Although few associations emerged between caregiver characteristics and psychosocial outcomes, hours of caregiving per week were correlated with both demographic and psychosocial factors. Specifically, older age and lower annual income level (< $50,000) were associated with greater hours of caregiving per week. In addition, greater hours spent caregiving were associated with worse psychological well-being. However, greater hours spent caregiving also were correlated with more positive adaptation to caregiving and less perceived disruptiveness of the caregiving. The present results parallel previous research that found both positive and negative consequences of caring for a family member with chronic illness [2, 23]. Although devoting greater time to caregiving may have negative emotional, social, and financial effects, caregivers have also reported intrinsic rewards from caregiving [2, 23]. Taken together, these findings support a multidimensional model of adjustment to caregiving in which positive and negative adaptational outcomes may occur either simultaneously or sequentially for the same caregiver [35].

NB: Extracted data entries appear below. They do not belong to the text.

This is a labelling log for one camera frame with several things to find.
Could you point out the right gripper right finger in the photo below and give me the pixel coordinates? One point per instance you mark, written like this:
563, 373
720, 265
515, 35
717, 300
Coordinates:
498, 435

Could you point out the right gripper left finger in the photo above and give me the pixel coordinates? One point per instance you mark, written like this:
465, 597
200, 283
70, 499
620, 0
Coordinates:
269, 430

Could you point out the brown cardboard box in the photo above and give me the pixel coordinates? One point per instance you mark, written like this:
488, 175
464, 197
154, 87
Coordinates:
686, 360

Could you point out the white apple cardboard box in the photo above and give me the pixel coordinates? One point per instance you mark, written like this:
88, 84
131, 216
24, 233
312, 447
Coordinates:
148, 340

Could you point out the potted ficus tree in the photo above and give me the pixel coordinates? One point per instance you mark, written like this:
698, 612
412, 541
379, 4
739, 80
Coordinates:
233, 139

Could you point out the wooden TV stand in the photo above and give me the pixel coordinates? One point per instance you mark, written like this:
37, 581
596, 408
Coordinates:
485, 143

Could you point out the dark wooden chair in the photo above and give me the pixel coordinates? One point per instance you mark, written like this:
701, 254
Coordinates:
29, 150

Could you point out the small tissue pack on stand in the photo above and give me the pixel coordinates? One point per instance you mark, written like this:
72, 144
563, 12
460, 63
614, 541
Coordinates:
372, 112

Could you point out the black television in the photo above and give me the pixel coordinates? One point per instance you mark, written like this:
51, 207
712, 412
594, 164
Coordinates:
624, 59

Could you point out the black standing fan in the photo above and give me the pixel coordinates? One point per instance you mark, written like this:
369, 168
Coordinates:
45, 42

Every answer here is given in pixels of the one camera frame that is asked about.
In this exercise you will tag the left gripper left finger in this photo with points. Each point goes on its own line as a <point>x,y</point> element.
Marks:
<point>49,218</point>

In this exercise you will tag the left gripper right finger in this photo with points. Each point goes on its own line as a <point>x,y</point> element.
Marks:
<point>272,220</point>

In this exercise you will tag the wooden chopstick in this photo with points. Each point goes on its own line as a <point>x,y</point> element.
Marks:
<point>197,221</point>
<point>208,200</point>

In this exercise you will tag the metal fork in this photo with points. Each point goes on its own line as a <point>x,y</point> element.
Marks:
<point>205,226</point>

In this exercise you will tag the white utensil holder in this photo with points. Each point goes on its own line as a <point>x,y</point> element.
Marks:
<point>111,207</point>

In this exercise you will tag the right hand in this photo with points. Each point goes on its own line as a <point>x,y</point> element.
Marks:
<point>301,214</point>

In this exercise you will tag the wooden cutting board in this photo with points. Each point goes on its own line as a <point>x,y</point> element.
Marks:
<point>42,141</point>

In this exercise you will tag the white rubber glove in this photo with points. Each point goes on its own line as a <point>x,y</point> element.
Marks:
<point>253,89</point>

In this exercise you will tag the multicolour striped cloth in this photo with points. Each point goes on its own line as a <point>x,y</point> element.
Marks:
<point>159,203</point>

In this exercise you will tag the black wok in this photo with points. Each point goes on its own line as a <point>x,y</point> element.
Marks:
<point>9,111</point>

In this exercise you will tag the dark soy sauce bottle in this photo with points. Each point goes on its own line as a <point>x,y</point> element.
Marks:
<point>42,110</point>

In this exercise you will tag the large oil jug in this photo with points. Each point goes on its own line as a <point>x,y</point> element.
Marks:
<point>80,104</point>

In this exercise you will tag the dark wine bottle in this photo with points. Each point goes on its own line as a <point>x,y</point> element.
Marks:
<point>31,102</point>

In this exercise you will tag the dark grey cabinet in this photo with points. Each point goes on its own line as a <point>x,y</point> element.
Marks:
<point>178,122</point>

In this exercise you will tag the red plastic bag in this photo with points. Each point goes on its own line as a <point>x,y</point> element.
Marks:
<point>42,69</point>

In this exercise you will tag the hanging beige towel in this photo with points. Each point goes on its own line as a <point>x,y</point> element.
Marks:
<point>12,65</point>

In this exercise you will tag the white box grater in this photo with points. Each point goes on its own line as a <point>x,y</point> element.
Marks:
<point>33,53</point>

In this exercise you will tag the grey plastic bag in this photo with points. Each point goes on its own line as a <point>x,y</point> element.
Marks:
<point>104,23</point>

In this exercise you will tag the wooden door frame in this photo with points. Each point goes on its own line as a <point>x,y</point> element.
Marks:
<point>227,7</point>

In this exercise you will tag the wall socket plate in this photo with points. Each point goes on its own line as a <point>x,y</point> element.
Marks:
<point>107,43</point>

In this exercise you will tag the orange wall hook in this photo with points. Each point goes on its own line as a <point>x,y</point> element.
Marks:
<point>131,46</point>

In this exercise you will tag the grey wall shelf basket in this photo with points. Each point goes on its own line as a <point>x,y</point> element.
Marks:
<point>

Limitations of the current findings and directions for future research warrant discussion. First, participants were primarily White and well educated women, and, thus, further research is needed to document the adjustment of male caregivers and those with greater ethnic and socioeconomic diversity. Second, although the 59% response rate is comparable to that recommended by survey experts as acceptable for the general population [9, 39], respondents may have differed in important ways from nonrespondents. For example, the most distressed individuals may have been more likely to refuse participation, as observed in prior psychological research [18]. Third, the present study relied on self-report measures and examined a restricted range of potential correlates of psychosocial adjustment outcomes. For example, the extent to which perceived cancer-related stigma, illness-related attributions (e.g., blame), health behaviors (e.g., smoking, alcohol use), and coping efforts are associated with caregivers’ quality of life requires study. Finally, the cross-sectional design precluded assessment of causal relations among variables and, thus, further work is needed to establish predictors of caregivers’ adjustment.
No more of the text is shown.